---- Recorded information
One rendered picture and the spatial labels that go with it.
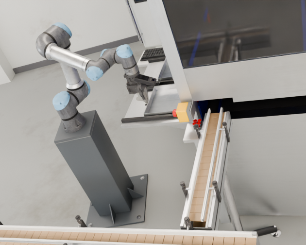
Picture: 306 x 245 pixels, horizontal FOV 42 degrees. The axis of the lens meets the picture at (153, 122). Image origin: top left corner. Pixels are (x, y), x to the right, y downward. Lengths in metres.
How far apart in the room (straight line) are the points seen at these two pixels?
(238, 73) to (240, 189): 0.82
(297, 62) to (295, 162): 0.62
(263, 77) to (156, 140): 1.77
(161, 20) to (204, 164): 0.66
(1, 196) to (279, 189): 2.44
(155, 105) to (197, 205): 0.86
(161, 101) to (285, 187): 0.86
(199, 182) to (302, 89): 0.64
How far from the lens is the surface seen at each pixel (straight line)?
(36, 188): 3.68
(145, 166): 3.29
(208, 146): 1.87
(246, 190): 2.45
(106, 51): 2.16
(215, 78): 1.92
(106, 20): 5.17
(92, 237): 1.73
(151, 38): 3.08
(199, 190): 1.70
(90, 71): 2.05
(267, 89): 1.93
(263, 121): 2.06
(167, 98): 2.34
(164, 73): 2.58
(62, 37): 2.36
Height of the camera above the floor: 2.18
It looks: 36 degrees down
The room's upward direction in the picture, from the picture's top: 22 degrees counter-clockwise
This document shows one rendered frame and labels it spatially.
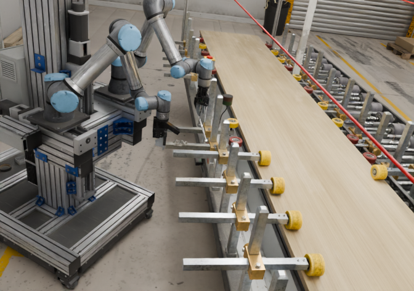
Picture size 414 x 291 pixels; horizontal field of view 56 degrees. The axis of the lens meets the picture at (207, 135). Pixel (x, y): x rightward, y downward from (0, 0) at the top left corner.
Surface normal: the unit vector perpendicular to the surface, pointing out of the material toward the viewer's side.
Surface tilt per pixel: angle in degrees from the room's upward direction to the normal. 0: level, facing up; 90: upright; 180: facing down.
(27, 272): 0
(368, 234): 0
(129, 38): 85
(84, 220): 0
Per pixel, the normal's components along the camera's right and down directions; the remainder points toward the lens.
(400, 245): 0.12, -0.87
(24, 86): 0.88, 0.32
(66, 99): 0.39, 0.55
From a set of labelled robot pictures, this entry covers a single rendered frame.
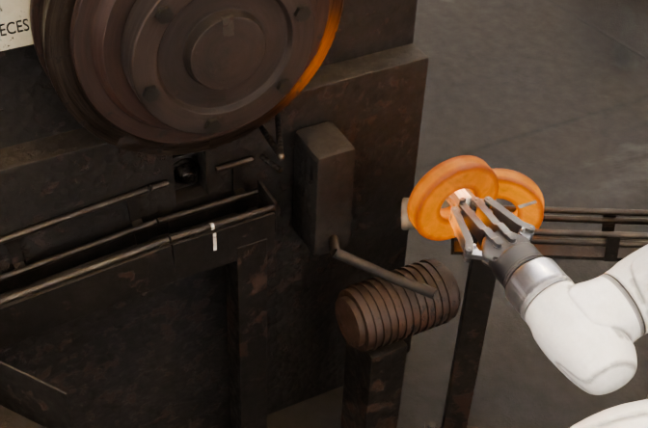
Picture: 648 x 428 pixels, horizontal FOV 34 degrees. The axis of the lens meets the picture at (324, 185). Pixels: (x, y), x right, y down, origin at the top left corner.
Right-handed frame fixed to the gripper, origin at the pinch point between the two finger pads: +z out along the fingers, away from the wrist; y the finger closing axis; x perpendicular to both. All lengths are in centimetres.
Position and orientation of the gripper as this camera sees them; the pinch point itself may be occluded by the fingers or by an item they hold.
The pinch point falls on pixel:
--------
Activity: Verbatim reproduction of every entry is needed, with the images left out.

Result of this exercise:
One rendered picture and the spatial labels that go with it.
Picture: 306 x 245 pixels, horizontal FOV 42 degrees. The axis of the lens meets the picture at (153, 122). Image origin: top left corner. Pixels are (x, y), x to the right, y downward. Lengths in metres.
How far apart in the room (straight line) are the points seen at these two pixels?
(238, 73) to (240, 189): 0.82
(297, 62) to (295, 162): 0.62
(263, 77) to (156, 140): 1.77
(161, 20) to (204, 164): 0.66
(1, 196) to (279, 189): 2.44
(155, 105) to (197, 205): 0.86
(161, 101) to (285, 187): 0.86
(199, 182) to (302, 89): 0.64
How far from the lens is the surface seen at each pixel (straight line)?
(36, 188): 3.68
(145, 166): 3.29
(208, 146): 1.87
(246, 190): 2.45
(106, 51): 2.16
(215, 78): 1.92
(106, 20): 5.17
(92, 237): 1.73
(151, 38): 3.08
(199, 190): 1.70
(90, 71): 2.05
(267, 89): 1.93
(263, 121): 2.06
(167, 98): 2.34
(164, 73): 2.58
(62, 37): 2.36
Height of the camera above the floor: 2.18
It looks: 36 degrees down
The room's upward direction in the picture, from the picture's top: 22 degrees counter-clockwise
This document shows one rendered frame and labels it spatially.
Picture size 414 x 291 pixels; horizontal field of view 56 degrees. The axis of the lens meets the picture at (207, 135). Pixel (x, y): x rightward, y downward from (0, 0) at the top left corner.
Surface normal: the unit vector perpendicular to the surface, pointing out of the material toward the viewer's side.
Surface tilt per pixel: angle in degrees from the room's upward direction to the normal. 0: level, facing up; 90: upright; 180: facing down.
(27, 272): 0
(368, 234): 0
(129, 38): 85
(84, 220): 0
Per pixel, the normal's components along the camera's right and down directions; the remainder points toward the lens.
(400, 245): 0.12, -0.87
(24, 86): 0.88, 0.32
(66, 99): 0.39, 0.55
From a set of labelled robot pictures, this entry covers a single rendered frame.
Picture: 648 x 428 pixels, horizontal FOV 34 degrees. The axis of the lens meets the picture at (324, 185). Pixels: (x, y), x right, y down, origin at the top left corner.
Right-handed frame fixed to the gripper, origin at the pinch point between the two finger pads: +z out along the fingers, away from the wrist; y the finger closing axis; x perpendicular to both. All lengths are in centimetres.
Position and orientation of the gripper as this camera sees them; the pinch point itself may be occluded by the fingers or by an item they hold.
The pinch point falls on pixel:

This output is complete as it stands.